Team continuity leads to superfriendships and super basketball. AAU teams stick together for years. Elite college teams stick together for a semester. Which do you think have a better understanding of how to play as a unit? Jim Calhoun, the Hall of Fame coach of the University of Connecticut, posited last season that the increasing parity in the college game is a result of high schoolers improving by playing AAU ball against one another. Then Calhoun’s vaunted Huskies went out and lost to George Mason, a team made up of Marylanders who grew up playing AAU ball with and against each other. The LSU Tigers, another of last year’s Final Four upstarts, are stocked with four players who won an AAU national title together as 15-year-olds.

To hear other college coaches kvetch, though, you would think that a player’s basketball education begins when he arrives on campus. (UConn women’s coach Geno Auriemma: “They might have played 90 million AAU games and it doesn’t matter. They have never actually been to a practice where they actually have to practice.”) Naturally, kids coached by a random guy with a whistle are going to be less polished than those coached by, you know, paid coaches. But good hoops requires intuition as well as teaching. It’s hard to deny that a player with several hundred games of AAU ball under his belt by the time he’s 18 is a less formidable athlete for the experience.

One reason that NCAA basketball has survived for so long is the idea that the players we’re watching are getting an education. No one really believes that college ballplayers go to school to learn—not when the latest figures show that only 59 percent of male Division I basketball players get their degrees. Fans have swallowed the false promise of college athletics (learning + sports = wholesome fun!) because, if you want to watch amateur athletes, it’s the only game in town. That’s where AAU comes in—it’s the NCAA without the sanctimony. You can watch up-and-comers play basketball without having to pretend they’re suiting up to get free books and room and board. AAU confers no degrees upon its matriculants. It’s all about basketball.

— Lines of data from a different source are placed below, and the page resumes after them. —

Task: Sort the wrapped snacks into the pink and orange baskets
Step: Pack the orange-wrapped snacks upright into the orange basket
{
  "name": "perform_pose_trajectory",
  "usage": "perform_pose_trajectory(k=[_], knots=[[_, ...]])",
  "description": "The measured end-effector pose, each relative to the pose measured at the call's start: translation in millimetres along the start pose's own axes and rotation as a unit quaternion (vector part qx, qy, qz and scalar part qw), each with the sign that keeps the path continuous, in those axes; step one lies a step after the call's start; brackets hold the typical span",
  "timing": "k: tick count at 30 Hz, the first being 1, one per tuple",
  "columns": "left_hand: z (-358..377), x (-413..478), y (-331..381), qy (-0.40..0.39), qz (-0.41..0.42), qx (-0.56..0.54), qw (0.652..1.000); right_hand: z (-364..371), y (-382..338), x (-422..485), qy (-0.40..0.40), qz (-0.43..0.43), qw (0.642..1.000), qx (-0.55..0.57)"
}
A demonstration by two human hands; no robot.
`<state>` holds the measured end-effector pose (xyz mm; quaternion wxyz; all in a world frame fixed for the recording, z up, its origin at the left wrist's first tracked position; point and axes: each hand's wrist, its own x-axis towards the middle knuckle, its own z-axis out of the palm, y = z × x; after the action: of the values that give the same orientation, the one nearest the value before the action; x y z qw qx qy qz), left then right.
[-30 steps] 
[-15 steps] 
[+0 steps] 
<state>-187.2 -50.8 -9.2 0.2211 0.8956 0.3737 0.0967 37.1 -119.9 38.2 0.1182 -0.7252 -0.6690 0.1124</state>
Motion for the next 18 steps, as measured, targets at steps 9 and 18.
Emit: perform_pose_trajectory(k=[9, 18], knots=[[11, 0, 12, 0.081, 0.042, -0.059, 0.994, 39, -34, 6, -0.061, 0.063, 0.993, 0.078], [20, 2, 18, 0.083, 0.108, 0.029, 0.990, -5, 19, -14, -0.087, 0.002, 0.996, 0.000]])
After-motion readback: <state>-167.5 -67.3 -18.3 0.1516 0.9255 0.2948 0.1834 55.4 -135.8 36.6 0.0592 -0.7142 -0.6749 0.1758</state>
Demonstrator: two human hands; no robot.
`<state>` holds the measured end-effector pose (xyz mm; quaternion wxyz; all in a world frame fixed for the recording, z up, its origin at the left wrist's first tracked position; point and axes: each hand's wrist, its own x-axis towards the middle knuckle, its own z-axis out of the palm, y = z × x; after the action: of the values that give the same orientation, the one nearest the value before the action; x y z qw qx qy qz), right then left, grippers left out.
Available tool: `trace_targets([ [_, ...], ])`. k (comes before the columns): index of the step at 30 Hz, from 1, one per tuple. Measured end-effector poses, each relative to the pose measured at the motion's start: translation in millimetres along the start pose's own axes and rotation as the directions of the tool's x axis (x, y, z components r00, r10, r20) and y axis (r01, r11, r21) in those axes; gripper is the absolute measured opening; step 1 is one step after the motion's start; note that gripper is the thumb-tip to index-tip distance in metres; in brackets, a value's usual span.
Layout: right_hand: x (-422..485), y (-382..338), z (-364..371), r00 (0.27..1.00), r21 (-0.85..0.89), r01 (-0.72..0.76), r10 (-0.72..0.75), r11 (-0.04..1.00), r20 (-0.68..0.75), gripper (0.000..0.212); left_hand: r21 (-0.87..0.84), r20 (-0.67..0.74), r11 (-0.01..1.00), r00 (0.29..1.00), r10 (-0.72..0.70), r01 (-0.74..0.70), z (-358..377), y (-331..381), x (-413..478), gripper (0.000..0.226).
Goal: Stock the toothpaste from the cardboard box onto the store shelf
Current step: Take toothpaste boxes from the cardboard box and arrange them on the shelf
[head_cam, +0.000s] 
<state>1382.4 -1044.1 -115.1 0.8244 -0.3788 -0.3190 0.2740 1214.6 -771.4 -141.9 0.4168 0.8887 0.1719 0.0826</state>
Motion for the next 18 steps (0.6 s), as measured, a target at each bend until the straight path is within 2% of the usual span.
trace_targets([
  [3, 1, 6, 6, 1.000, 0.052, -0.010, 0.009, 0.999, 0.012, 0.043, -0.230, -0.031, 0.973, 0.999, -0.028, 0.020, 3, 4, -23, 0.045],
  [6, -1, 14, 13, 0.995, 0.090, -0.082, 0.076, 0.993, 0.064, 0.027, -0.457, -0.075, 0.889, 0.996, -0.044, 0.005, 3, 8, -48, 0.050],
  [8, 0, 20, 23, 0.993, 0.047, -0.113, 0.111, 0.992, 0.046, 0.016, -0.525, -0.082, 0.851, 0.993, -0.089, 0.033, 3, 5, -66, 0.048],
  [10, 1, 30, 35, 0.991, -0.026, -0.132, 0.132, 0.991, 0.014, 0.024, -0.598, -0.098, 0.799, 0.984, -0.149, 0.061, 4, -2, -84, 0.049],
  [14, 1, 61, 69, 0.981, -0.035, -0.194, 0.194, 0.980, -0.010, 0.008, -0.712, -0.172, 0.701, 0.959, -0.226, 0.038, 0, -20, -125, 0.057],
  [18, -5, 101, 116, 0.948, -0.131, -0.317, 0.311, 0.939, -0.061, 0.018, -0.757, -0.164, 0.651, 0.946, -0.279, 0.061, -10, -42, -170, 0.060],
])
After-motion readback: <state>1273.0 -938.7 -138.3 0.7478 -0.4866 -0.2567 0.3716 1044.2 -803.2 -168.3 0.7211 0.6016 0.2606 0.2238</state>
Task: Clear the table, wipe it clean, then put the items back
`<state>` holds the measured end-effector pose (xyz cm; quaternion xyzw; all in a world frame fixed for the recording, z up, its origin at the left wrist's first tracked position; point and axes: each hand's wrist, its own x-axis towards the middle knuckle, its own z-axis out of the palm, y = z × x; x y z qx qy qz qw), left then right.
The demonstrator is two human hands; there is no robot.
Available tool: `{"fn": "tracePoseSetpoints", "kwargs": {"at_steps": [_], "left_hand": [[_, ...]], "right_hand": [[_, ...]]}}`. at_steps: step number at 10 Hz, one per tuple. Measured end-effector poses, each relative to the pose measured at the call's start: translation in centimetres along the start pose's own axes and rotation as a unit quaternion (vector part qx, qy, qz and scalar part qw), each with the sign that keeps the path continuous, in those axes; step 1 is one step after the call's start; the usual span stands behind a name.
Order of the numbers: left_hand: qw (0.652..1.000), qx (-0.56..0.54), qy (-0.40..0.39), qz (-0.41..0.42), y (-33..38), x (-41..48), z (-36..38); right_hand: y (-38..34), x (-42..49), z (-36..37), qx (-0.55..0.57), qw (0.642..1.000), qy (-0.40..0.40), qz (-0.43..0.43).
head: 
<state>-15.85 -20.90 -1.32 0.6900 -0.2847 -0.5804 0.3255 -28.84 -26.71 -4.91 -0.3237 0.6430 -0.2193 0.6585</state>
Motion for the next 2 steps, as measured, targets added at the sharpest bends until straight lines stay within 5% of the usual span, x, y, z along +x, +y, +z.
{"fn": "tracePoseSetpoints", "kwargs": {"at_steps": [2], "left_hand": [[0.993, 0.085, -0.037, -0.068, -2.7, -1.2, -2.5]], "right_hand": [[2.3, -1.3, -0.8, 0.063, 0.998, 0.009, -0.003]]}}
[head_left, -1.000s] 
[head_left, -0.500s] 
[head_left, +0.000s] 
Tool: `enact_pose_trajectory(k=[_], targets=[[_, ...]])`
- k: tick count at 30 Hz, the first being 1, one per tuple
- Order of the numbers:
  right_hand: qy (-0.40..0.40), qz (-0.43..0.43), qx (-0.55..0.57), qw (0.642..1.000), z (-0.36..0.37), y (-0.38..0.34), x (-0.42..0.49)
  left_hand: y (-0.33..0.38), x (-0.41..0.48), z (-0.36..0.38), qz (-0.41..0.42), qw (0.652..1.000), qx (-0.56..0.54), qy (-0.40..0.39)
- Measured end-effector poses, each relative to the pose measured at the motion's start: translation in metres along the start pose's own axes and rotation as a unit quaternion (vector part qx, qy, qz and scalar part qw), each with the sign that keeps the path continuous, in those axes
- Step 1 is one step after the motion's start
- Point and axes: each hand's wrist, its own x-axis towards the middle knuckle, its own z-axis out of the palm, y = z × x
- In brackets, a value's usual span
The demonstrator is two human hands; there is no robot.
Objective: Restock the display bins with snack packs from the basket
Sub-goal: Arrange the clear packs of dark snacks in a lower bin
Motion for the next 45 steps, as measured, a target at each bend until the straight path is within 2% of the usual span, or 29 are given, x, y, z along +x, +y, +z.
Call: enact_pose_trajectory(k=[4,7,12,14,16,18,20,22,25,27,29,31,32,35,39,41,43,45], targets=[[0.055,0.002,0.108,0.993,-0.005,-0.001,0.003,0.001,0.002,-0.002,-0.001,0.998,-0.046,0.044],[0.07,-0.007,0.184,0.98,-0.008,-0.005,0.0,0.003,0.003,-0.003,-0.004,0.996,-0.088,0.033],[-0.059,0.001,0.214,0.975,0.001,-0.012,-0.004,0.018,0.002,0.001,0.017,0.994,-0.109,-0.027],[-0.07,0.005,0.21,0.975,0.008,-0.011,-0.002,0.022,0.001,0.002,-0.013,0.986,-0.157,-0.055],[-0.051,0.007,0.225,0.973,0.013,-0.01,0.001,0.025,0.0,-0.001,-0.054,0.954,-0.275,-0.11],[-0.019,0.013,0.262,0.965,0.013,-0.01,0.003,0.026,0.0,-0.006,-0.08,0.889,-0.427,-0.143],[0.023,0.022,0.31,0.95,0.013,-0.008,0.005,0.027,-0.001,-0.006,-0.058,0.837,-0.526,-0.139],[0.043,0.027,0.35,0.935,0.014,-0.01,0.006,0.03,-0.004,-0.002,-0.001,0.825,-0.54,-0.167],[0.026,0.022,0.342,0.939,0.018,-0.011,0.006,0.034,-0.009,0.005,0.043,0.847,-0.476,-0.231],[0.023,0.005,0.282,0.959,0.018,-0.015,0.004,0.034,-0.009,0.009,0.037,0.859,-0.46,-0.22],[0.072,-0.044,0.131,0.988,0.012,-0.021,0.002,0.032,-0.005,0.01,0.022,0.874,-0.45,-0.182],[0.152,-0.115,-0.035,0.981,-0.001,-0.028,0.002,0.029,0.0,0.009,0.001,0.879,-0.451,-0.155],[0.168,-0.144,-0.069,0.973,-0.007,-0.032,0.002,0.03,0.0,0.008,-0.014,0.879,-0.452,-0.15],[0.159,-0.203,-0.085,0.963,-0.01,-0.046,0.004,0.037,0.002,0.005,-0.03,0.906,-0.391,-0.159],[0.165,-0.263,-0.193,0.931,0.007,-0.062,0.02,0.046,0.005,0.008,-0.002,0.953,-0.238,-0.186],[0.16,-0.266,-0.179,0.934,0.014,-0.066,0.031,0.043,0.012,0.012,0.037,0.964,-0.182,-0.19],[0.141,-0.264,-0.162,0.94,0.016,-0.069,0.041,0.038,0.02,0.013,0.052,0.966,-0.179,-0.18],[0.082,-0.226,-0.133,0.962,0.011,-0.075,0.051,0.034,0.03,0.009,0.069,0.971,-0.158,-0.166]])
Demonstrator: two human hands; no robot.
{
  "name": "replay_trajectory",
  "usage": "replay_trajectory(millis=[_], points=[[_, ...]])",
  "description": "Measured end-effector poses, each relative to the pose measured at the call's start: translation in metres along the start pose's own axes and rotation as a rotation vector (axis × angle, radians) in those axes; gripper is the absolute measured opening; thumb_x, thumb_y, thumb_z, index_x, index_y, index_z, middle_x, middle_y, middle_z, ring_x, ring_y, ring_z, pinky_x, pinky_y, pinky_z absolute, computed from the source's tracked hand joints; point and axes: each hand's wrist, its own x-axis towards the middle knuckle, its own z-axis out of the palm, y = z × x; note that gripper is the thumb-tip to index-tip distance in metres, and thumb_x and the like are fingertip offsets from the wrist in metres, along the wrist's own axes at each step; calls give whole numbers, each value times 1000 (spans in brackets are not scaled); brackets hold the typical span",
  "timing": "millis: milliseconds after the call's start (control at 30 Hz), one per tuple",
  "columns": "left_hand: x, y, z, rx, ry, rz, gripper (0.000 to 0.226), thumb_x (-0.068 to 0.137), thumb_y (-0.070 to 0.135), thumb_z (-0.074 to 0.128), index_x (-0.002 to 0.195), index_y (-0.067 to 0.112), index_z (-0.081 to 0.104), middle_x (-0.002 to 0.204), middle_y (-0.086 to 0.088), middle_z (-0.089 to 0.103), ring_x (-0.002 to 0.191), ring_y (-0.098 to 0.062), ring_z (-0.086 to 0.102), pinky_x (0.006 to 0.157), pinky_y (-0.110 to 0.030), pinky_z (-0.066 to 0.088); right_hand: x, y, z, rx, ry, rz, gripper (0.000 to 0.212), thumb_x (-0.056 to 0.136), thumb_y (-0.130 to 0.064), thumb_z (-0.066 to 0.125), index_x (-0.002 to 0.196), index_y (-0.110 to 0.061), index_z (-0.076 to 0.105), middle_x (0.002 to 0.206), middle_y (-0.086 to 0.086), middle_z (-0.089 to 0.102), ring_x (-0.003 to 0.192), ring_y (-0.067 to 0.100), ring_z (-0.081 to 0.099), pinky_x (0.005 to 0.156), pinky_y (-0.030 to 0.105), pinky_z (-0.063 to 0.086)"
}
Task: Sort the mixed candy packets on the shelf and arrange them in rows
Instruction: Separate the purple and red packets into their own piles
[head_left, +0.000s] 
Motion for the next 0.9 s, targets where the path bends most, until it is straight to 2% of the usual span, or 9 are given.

All that being said, the NCAA still has one bonanza propping it up: March Madness. It’s a shame that such a great tournament has to be wasted on such a lousy sport. Maybe one day, ESPN willing, AAU ball will grow to warrant its own billion-dollar basketball cavalcade. Just think—more talent, better team chemistry, and no Mike Krzyzewski hawking cars during timeouts. A fan can dream, can’t he?